Sunday, November 18, 2007

Vegan Pecan Pie

After much experimentation, I have finally found success in making vegan pecan pie for the holidays.

Pie Crust:
You can either use a store bought pie crust (there are some out there that are vegan) or make your own from scratch.

Mix together:
2 cups sifted flour
1 teaspoon salt

Cut in:
2/3 cup vegetable shortening

Sprinkle with:
4 tablespoons ice cold water

Gather the dough into a ball, cut in half, then roll out into a circle 1" larger than your pie pan. Lay pastry into pie pan, gently patting it into place (do not stretch it out though). Trim any excess, and then crimp the edges gently with your finger tips or a fork. There is probably enough dough in this dough recipe for two pies, so you can just freeze it for later.


Filling:
2/3 cup sugar
1/3 teaspoon salt
1/3 cup melted vegan margarine
1 cup dark corn syrup
2 tablespoons agar powder
2/3 cup boiling water
1 cup pecan halves

Preheat the oven to 375 degrees Fahrenheit

First, combine the first four ingredients in your mixing bowl. In a separate, smaller bowl or measuring cup, add the boiled water to the agar powder and whisk vigorously until it thickens a bit. Add this mixture to the other ingredients and mix thoroughly with a rotary beater.

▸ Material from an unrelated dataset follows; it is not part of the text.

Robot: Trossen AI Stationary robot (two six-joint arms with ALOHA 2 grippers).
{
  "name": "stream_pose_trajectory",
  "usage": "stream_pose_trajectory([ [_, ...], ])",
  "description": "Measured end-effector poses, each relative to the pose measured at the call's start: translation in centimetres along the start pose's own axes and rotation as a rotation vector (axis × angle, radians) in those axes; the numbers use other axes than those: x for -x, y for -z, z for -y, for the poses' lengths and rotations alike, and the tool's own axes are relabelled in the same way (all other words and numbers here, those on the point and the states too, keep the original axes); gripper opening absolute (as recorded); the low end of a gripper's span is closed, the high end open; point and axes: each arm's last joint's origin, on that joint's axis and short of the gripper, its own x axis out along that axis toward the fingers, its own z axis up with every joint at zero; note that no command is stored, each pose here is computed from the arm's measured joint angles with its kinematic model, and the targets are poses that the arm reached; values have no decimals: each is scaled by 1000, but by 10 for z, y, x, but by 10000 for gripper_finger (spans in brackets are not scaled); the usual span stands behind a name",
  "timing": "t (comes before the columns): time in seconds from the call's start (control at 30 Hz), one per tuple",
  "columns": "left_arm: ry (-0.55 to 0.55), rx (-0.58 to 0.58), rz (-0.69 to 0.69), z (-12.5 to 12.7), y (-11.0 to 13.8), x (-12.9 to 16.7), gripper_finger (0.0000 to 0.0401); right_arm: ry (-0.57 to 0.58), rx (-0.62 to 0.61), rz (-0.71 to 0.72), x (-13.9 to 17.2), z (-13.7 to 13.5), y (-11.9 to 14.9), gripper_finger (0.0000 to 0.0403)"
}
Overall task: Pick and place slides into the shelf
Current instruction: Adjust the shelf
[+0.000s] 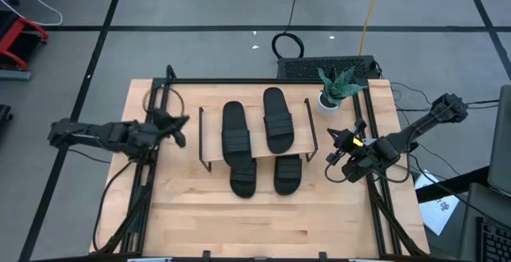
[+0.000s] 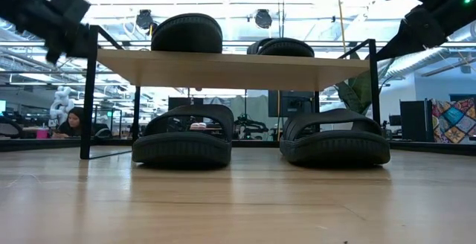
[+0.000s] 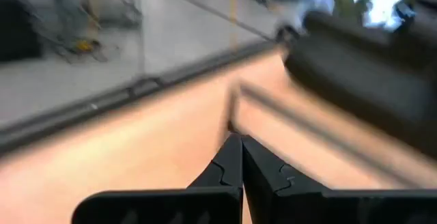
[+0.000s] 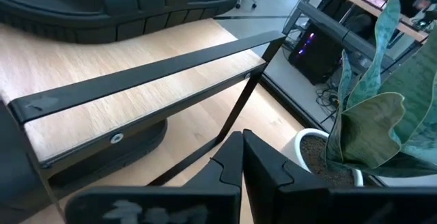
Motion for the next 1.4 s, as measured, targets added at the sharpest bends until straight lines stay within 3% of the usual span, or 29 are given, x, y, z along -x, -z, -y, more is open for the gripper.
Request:
stream_pose_trajectory([
  [0.17, 107, 27, -55, 6, 31, -8, 0, -37, -12, -29, 0, -2, 0, 0],
  [0.4, 207, 72, -61, 20, 36, -6, 0, -46, -28, -27, 0, -3, -1, 0],
  [0.63, 155, 66, -120, 30, 34, -10, 0, 7, -25, -1, -2, -1, 3, 0],
  [0.97, 94, 41, -261, 40, 51, -24, 0, 12, -23, -39, -22, -8, 25, 0],
  [1.23, 130, 54, -284, 43, 51, -26, 0, -168, 10, 1, -29, -23, 16, 0],
  [1.4, 145, 46, -310, 45, 40, -26, 0, -213, 5, 33, -28, -26, 10, 0],
])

After the above ingredients are mixed, add in the cup of pecans and stir until they are evenly distributed throughout the mixture.

Pour the mixture into your pie crust. Cover the pie with tinfoil to prevent the crust from burning and bake for about 30-35 minutes. Remove the tinfoil and bake until the crust is lightly browned (about 5 more minutes).

Remove the pie from the oven. It will still be soupy at this point, but do not fear! Place the pie in your refrigerator and allow it to chill for about 2 hours or so. The agar powder will work its gelatinous magic and your pie will set up beautifully. Voila!